Club Cantera Base 1939 Canarias S.A.D., commonly known as CB Canarias and known as Lenovo Tenerife for sponsorship reasons, is a professional basketball team that is based in San Cristóbal de La Laguna, Tenerife, Spain. Domestically, the team plays in the top level league in Spain, the Liga ACB and in European-wide competitions, the team plays in FIBA's Basketball Champions League (BCL). Their home arena is the Santiago Martín.

Canarias became a prominent club on the national scene during the 2010s, after securing promotion to the Liga ACB in 2014. Under the FIBA system, Canarias won two BCL championships (in 2017 and 2023) as well as three FIBA Intercontinental Cups (2017, 2020, 2023).

History 
The team was founded in 1994, after the old CB Canarias club, that huge financial problems at that time, merged with other teams of the Spanish island of Tenerife, to create the new Tenerife Canarias club, which only played two seasons in the Liga EBA competition, at the time when that league was the second tier level of Spanish club basketball.

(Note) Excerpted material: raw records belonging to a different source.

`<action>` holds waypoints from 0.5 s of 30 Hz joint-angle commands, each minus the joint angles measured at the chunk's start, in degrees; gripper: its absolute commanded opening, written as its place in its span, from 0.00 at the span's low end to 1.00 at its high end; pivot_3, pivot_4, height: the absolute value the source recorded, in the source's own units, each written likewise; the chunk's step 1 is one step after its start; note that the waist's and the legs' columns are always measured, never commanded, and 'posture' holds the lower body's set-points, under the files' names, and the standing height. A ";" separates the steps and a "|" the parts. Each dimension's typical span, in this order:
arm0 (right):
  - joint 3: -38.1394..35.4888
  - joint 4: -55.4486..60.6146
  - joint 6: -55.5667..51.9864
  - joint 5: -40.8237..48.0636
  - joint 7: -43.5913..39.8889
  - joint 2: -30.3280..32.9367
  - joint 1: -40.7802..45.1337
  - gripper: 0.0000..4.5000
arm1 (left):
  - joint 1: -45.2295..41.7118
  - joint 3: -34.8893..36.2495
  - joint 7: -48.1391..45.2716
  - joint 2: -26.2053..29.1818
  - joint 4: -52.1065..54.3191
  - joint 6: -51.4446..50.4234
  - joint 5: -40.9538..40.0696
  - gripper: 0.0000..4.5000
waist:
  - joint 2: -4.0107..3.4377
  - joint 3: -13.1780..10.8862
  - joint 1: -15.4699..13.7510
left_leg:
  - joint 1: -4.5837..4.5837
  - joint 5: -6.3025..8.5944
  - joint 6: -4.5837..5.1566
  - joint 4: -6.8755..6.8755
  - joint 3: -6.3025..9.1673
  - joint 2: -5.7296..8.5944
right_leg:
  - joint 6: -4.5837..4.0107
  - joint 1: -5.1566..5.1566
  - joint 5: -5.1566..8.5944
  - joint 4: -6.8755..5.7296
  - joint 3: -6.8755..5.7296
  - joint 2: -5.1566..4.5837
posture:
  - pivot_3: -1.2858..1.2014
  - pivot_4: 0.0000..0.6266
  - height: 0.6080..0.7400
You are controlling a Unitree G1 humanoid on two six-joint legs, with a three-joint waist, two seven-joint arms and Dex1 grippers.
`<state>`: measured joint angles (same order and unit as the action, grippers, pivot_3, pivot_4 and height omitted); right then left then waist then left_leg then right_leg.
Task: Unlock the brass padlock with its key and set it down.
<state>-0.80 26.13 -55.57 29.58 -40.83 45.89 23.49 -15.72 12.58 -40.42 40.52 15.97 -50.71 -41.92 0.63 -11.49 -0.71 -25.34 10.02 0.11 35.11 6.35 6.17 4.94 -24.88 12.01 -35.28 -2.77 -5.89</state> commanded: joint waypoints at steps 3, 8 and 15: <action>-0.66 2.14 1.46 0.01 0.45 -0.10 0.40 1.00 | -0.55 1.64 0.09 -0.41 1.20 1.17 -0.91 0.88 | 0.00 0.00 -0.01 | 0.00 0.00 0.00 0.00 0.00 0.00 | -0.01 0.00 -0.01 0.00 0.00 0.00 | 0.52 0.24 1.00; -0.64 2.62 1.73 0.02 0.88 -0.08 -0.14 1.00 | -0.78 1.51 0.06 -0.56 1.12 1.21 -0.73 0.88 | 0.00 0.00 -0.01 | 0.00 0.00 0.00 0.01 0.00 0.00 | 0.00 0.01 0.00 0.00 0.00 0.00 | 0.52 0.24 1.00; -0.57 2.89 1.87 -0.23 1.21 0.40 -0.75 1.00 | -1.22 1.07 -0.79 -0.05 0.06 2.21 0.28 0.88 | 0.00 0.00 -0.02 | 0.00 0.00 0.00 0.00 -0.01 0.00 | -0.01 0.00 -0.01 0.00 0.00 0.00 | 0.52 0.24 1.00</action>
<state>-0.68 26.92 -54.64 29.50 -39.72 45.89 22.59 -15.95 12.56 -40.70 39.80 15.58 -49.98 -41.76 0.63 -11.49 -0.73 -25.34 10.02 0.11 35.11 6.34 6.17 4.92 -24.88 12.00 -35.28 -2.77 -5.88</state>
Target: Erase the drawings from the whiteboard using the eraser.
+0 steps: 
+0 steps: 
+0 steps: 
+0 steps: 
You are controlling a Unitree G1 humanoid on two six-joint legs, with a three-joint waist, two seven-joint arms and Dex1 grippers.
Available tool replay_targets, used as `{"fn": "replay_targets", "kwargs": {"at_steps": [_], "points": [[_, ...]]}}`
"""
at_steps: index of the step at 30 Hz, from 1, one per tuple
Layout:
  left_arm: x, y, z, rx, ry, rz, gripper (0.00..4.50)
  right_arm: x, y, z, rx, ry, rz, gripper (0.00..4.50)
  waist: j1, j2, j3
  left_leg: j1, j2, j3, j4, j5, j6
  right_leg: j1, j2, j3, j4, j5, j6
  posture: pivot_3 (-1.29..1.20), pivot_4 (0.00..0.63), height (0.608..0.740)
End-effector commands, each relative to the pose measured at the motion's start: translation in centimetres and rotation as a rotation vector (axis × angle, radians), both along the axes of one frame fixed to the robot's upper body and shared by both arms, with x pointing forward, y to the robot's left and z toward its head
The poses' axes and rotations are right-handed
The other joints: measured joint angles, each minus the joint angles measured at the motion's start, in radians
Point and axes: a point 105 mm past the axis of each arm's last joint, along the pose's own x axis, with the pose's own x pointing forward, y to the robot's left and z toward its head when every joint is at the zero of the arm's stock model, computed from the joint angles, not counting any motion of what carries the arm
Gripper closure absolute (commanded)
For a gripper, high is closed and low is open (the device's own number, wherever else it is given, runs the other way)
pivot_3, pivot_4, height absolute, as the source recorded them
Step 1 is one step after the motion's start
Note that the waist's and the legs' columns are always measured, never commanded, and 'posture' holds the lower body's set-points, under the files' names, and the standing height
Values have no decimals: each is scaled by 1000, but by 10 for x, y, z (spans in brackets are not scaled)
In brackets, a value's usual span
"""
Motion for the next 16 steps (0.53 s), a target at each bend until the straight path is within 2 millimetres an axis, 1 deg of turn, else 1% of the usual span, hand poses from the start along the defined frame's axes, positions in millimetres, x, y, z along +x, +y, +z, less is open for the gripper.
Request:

People who were in disagreement with that merger then created the new CB 1939 Canarias club, which inherited the colors and the logo of the club. In 2012, Iberostar Canarias was promoted to Spain's top-tier level Liga ACB competition, after the team won the championship of the LEB Oro. However, the club couldn't actually promote, due to the club's inability to fulfill the requirements needed to join the league that are requested by the league's organizer, the ACB. One month later, on 20 July 2012, CB 1939 Canarias finally achieved the league promotion, after Lucentum Alicante's vacated place in the league was granted to CB 1939 Canarias.

Alejandro Martínez, became the team's head coach in 2003, and he managed to lead the team to multiple league promotions, going up from the LEB Plata (Spanish third tier), to the top-tier level Liga ACB. He resigned from the team's head coaching position in 2015.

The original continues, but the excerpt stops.